For fine tuning - so that the balancing really turns on, the traffic spread across the links, etc. - you need to go through the ports and set priorities. This is better with your hands.

How to look at it?


It would be generally ideal if you could pull different switches over SNMP and see more or less the same data in more or less the same plates. But, despite the standard protocols (both SNMP and MSTP seem to be standardized), all vendors have their own ideas about the beautiful and there is no freebie. Or at least not found. For some reason, Cisco gives data on CIST, but not on the rest of the MST Instance. Why - it’s not clear even once ...
I had to tackle the file and reinvent the wheel. Namely - a program that climbs all the same telnet on the switches and removes data from them, parses and displays. To display this kind of data ideally (for my subjective taste, of course), graphviz is suitable - you can feed him a simple text file in the input, and he will spread the graph for you and draw arrows, and even insert hyperlinks if you ask me kindly.

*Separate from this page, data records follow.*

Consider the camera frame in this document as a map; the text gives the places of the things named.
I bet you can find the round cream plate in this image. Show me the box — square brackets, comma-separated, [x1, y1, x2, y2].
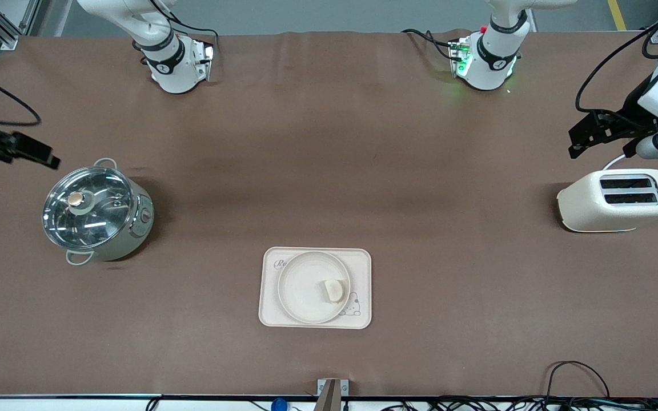
[278, 251, 351, 325]

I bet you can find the small white steamed bun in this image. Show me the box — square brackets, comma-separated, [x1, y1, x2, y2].
[322, 279, 346, 302]

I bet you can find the cream two-slot toaster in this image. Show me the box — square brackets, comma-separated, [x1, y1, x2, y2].
[556, 168, 658, 233]

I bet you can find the glass pot lid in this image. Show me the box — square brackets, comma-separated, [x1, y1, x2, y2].
[42, 166, 135, 250]

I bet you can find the pale green electric pot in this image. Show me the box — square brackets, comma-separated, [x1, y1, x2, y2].
[42, 158, 154, 266]

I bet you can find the cream rabbit print tray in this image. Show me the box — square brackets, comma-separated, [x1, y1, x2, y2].
[259, 247, 373, 330]

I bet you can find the brown table cover sheet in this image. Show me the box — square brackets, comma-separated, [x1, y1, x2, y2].
[0, 30, 658, 399]

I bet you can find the white toaster power cord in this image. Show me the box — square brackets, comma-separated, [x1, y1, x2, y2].
[602, 153, 636, 171]

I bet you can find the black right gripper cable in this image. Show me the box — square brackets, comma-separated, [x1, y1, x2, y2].
[0, 63, 42, 127]

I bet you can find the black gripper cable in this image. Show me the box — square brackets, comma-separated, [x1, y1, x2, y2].
[0, 63, 42, 127]
[575, 5, 658, 113]

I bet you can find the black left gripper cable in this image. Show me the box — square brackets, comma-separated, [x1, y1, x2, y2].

It turned out something like this:
Commands for obtaining information, respectively, for Dlink:

show stp ports %port


and for Cisco:

show spanning-tree interface Gi %device/%port detail


Underwater rocks


Spanning tree has the right to converge up to a minute and this is normal.

The basic setting should be identical.

In order for all switches to have all instance s, it is necessary that they have all VLANs. (the picture above, however, has switches on which not all vlans are!)
Using the Spanning Tree (without service instances created exclusively for research purposes), it is impossible to determine which port of switch A includes switch B and which - Switch C if A in all MST instances is closer to Root than both B and C.

Summary


You can make standardized protocols work if you act carefully, take your time and watch your hands and equipment.